— Task item —
Exactly the lines below from the line with "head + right" through the line with "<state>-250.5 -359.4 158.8" must make up the answer, both ends included and pictures left out.

— Data in this exercise —
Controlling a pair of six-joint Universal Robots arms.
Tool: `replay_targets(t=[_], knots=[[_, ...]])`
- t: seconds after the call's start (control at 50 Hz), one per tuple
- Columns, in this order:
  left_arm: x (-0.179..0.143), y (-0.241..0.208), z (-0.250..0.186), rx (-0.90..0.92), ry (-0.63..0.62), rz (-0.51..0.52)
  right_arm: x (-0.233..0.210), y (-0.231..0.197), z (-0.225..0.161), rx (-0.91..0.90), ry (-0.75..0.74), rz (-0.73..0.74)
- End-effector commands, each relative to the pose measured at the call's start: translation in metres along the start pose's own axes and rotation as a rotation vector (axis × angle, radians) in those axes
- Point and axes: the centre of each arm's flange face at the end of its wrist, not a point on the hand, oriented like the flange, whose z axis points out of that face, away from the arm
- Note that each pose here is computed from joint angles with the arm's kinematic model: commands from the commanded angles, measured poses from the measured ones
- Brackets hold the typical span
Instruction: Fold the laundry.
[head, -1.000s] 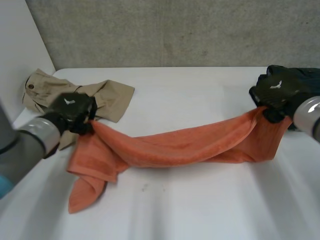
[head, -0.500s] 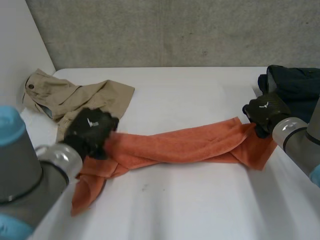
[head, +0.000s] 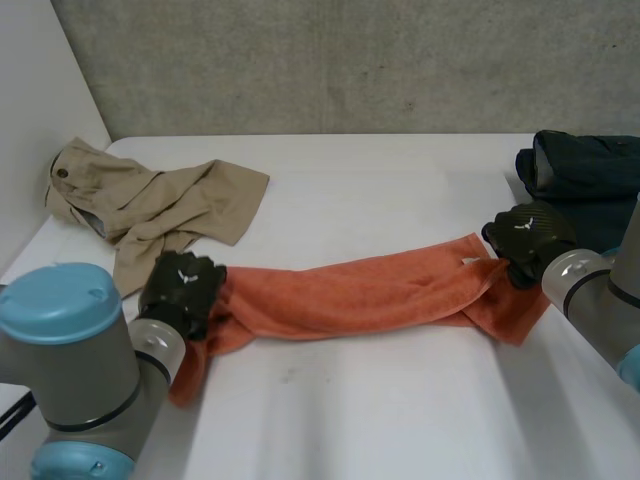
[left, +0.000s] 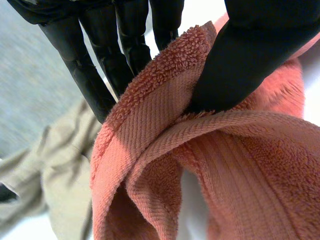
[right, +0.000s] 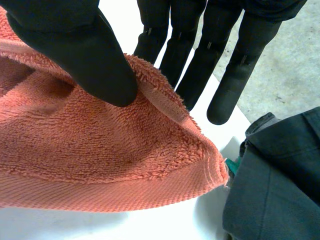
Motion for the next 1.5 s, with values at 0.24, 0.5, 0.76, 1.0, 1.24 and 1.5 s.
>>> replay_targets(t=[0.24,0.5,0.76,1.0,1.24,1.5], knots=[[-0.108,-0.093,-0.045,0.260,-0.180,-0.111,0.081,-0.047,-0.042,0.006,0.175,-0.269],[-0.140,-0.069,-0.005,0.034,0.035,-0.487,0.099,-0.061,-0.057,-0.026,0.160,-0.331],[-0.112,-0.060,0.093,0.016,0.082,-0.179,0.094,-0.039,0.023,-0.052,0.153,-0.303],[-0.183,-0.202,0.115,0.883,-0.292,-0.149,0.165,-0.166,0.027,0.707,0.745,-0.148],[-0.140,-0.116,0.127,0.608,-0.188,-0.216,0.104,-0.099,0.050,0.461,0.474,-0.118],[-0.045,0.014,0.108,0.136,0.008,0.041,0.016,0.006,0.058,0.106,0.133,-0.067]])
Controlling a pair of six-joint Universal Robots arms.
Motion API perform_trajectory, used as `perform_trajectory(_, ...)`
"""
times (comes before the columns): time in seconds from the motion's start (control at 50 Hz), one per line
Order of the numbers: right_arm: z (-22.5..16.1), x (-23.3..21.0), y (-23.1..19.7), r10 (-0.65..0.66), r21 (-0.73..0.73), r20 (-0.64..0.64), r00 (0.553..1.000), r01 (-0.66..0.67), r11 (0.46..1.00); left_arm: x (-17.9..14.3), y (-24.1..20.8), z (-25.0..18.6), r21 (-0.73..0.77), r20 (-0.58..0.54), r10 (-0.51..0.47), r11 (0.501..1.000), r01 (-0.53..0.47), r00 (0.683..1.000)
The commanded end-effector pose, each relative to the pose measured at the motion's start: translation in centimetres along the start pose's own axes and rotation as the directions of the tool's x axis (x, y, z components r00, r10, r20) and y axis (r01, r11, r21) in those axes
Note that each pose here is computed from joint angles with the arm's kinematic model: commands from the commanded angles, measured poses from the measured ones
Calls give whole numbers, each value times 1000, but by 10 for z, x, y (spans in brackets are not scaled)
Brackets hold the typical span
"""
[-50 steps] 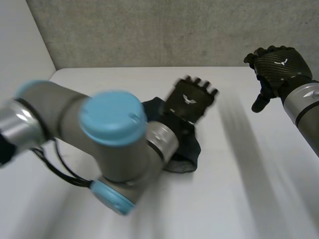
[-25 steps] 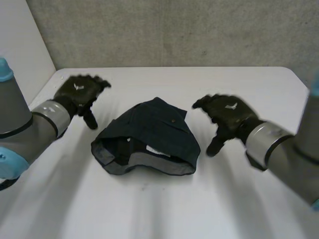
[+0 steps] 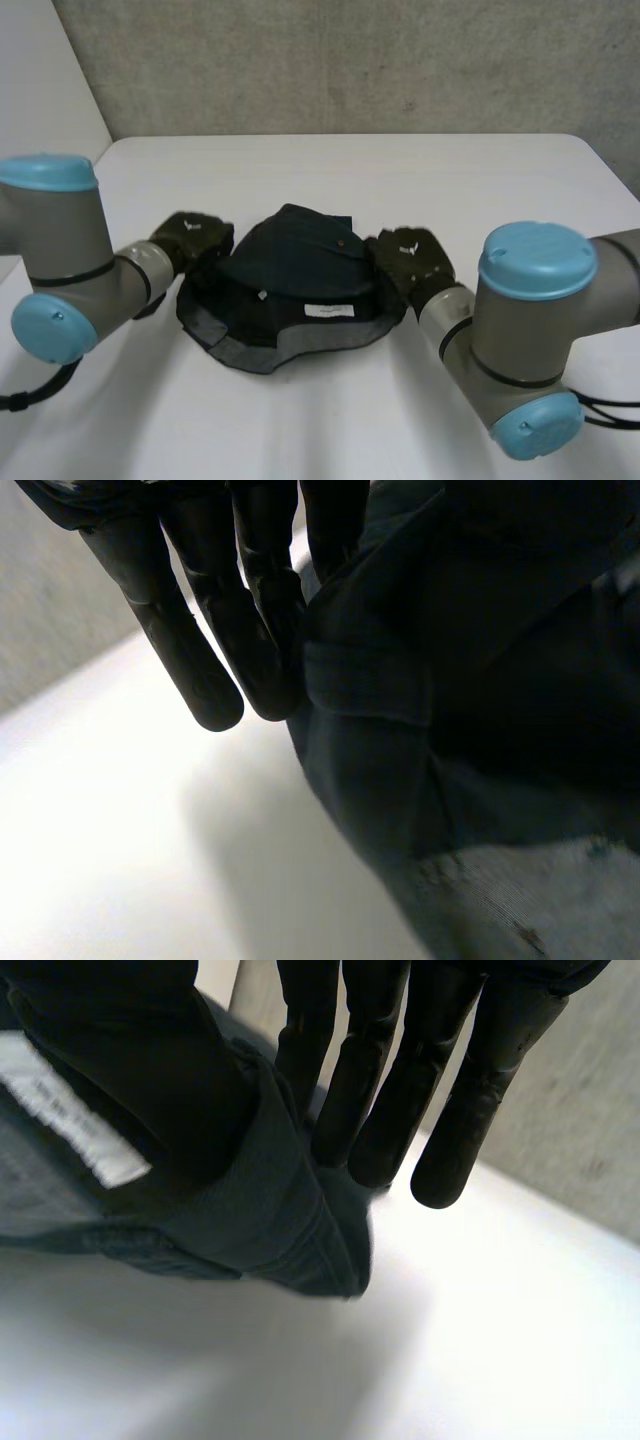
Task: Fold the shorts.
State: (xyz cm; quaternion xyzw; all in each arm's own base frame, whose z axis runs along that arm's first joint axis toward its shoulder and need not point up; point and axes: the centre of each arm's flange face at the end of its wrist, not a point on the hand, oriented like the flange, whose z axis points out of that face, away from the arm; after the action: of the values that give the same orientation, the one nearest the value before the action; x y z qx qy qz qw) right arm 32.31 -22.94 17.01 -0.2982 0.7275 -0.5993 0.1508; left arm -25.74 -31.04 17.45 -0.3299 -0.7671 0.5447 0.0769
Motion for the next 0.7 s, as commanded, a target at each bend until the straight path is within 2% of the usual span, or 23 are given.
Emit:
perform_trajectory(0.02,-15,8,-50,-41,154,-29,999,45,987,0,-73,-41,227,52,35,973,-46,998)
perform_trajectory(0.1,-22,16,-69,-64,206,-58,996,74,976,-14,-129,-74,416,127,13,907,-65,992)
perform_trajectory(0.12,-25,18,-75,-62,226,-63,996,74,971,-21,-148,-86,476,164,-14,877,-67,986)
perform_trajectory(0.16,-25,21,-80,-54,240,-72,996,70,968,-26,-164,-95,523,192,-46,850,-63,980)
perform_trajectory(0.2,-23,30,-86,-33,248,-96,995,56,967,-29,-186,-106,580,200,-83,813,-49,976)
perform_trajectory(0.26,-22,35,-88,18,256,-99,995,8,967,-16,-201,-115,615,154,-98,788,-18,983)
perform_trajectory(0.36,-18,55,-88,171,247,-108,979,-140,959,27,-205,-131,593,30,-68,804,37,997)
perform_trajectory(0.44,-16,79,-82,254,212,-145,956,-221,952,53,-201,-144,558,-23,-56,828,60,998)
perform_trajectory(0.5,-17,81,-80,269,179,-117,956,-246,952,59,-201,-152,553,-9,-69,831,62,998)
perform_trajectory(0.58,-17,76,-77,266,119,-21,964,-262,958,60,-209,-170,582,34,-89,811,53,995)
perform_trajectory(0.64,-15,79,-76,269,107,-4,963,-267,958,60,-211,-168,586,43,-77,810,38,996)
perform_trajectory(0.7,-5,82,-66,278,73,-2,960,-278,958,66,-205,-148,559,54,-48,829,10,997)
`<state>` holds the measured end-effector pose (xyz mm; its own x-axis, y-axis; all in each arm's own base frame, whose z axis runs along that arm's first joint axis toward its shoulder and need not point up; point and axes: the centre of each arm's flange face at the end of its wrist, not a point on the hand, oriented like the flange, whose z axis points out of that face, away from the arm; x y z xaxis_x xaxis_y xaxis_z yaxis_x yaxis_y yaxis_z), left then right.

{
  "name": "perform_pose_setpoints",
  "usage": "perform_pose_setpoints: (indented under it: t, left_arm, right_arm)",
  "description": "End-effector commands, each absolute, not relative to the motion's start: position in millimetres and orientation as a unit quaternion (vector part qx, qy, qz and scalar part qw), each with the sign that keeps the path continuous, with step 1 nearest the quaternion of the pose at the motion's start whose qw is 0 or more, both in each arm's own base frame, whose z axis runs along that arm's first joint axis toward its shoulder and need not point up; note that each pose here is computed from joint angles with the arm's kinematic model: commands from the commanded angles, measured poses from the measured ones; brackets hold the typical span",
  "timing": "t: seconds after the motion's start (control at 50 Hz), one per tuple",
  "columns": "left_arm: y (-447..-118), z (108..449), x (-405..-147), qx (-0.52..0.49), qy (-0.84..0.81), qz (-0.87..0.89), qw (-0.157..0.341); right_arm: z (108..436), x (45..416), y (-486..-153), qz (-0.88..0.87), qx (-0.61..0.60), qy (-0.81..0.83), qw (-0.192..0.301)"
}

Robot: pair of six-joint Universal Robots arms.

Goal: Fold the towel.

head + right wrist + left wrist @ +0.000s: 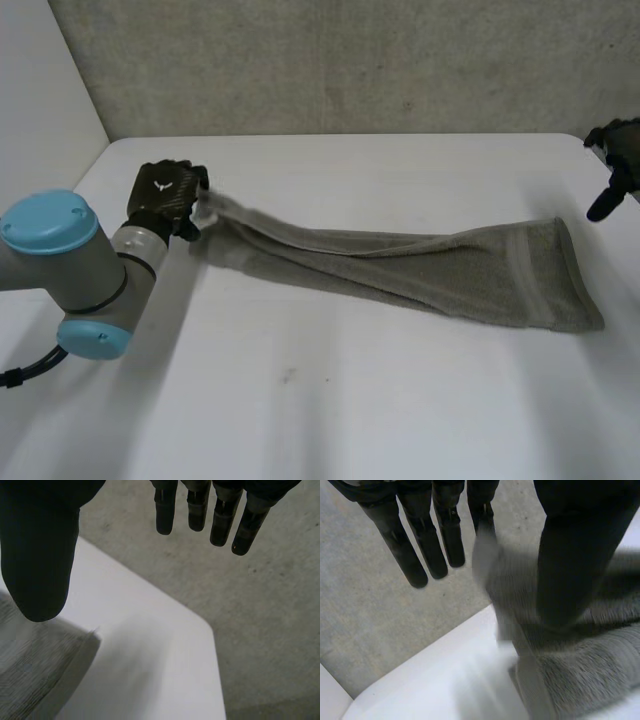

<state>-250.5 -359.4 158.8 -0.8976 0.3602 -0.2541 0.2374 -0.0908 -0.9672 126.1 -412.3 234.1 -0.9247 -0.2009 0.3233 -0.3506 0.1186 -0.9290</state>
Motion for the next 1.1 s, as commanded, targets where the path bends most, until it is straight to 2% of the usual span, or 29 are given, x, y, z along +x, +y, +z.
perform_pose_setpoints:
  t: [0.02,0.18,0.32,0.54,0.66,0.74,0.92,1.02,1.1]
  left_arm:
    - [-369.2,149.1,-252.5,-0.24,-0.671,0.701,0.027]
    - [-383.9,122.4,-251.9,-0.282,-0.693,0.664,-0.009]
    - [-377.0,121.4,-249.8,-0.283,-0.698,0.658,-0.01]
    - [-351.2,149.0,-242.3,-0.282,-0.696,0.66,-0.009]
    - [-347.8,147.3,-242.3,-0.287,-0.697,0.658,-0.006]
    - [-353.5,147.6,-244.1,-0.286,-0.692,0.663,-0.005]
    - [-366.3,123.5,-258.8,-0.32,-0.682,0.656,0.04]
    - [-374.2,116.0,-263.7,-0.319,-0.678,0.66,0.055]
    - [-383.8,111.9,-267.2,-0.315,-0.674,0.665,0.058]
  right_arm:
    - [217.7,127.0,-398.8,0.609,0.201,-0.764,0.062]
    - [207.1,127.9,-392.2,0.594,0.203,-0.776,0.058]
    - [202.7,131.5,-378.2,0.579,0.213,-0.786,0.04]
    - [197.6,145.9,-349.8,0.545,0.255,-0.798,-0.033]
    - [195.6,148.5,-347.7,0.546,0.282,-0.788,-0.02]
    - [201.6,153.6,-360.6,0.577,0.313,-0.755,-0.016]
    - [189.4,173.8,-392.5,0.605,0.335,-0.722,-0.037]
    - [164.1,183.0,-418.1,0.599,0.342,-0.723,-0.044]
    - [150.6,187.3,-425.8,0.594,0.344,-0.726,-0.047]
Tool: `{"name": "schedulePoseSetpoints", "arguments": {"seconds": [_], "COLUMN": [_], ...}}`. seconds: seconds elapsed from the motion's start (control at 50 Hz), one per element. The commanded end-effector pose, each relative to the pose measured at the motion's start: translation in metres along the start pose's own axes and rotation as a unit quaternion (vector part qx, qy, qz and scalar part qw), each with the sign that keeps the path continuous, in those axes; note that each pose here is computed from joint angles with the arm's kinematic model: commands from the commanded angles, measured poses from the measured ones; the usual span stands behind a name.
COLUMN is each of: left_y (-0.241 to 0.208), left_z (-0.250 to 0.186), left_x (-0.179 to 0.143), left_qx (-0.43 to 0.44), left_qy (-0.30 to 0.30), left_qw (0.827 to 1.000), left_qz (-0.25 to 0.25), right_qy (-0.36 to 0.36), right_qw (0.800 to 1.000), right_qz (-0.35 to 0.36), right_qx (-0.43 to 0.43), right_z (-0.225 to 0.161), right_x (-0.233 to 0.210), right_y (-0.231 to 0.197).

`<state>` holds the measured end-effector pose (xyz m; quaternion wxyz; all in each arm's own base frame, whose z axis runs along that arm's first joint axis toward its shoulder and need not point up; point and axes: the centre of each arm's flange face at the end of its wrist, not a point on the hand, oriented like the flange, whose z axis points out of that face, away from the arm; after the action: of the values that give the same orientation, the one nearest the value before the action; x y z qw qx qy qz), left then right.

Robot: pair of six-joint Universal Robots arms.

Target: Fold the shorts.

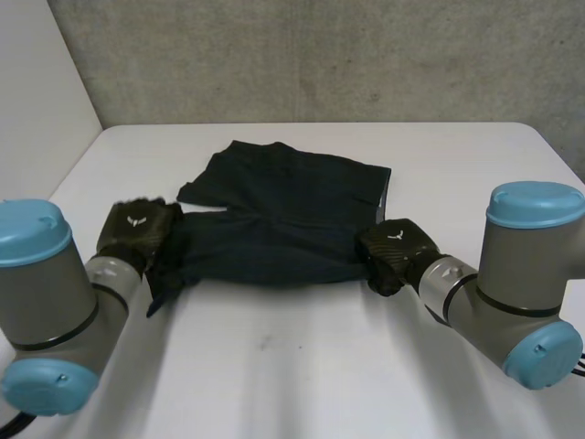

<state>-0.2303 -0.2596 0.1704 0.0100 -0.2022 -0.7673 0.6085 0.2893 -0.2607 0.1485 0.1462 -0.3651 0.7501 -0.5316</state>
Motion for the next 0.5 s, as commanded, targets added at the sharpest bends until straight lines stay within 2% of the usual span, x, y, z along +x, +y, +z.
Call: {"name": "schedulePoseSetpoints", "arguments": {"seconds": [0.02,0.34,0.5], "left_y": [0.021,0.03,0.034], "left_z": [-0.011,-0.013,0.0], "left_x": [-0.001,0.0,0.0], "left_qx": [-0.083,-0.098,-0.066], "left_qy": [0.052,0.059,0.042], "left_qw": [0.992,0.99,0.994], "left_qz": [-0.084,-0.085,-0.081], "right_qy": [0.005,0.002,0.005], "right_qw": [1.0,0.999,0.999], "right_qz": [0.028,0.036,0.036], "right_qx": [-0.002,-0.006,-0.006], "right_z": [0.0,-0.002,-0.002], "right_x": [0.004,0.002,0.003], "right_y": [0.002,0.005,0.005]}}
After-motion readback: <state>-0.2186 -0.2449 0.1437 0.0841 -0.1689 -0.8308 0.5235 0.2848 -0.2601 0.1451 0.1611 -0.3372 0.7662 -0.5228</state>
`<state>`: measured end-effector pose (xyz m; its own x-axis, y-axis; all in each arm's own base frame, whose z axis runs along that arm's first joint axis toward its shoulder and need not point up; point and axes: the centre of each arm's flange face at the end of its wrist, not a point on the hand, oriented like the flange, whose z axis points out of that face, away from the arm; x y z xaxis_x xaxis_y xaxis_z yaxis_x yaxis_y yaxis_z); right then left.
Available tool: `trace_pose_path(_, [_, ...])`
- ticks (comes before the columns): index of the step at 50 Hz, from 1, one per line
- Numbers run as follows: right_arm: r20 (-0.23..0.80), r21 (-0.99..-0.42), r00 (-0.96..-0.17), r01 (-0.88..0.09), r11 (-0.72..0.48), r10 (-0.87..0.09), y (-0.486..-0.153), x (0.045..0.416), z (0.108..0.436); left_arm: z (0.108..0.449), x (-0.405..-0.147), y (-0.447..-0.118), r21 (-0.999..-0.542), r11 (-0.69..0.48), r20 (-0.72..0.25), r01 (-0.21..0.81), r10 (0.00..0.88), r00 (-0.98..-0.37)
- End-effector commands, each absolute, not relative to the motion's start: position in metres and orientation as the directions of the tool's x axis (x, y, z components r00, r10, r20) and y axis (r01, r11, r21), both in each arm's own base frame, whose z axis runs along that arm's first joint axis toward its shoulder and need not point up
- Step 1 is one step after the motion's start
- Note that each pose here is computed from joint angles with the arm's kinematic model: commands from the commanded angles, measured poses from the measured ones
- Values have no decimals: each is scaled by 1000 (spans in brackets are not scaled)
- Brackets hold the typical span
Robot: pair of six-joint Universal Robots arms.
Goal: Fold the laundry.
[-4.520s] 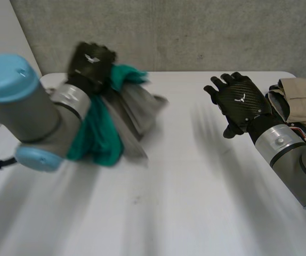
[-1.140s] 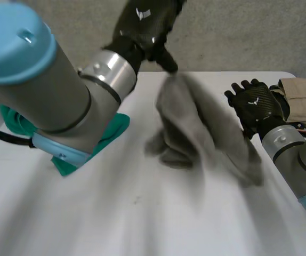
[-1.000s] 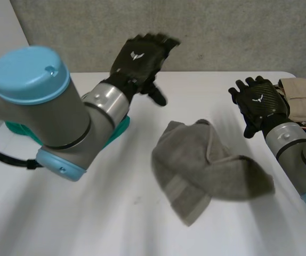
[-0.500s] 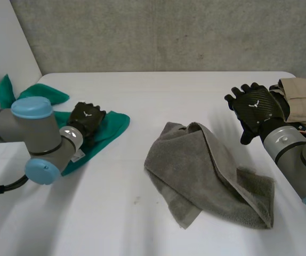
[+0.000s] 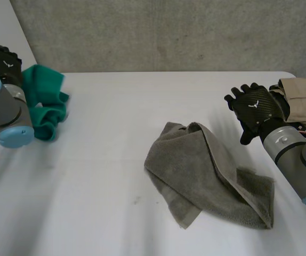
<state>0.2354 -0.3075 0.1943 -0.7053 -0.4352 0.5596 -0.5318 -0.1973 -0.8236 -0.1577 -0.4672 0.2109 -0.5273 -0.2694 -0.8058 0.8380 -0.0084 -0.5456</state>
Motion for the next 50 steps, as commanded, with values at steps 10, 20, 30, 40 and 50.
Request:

— Exercise output —
head + right wrist + left wrist @ +0.000s: 

<state>-250.5 -359.4 158.8 -0.8976 0.3602 -0.2541 0.2374 -0.0908 -0.9672 126.1 -412.3 234.1 -0.9247 -0.2009 0.3233 -0.3506 0.1186 -0.9290</state>

No more output is required for the exercise.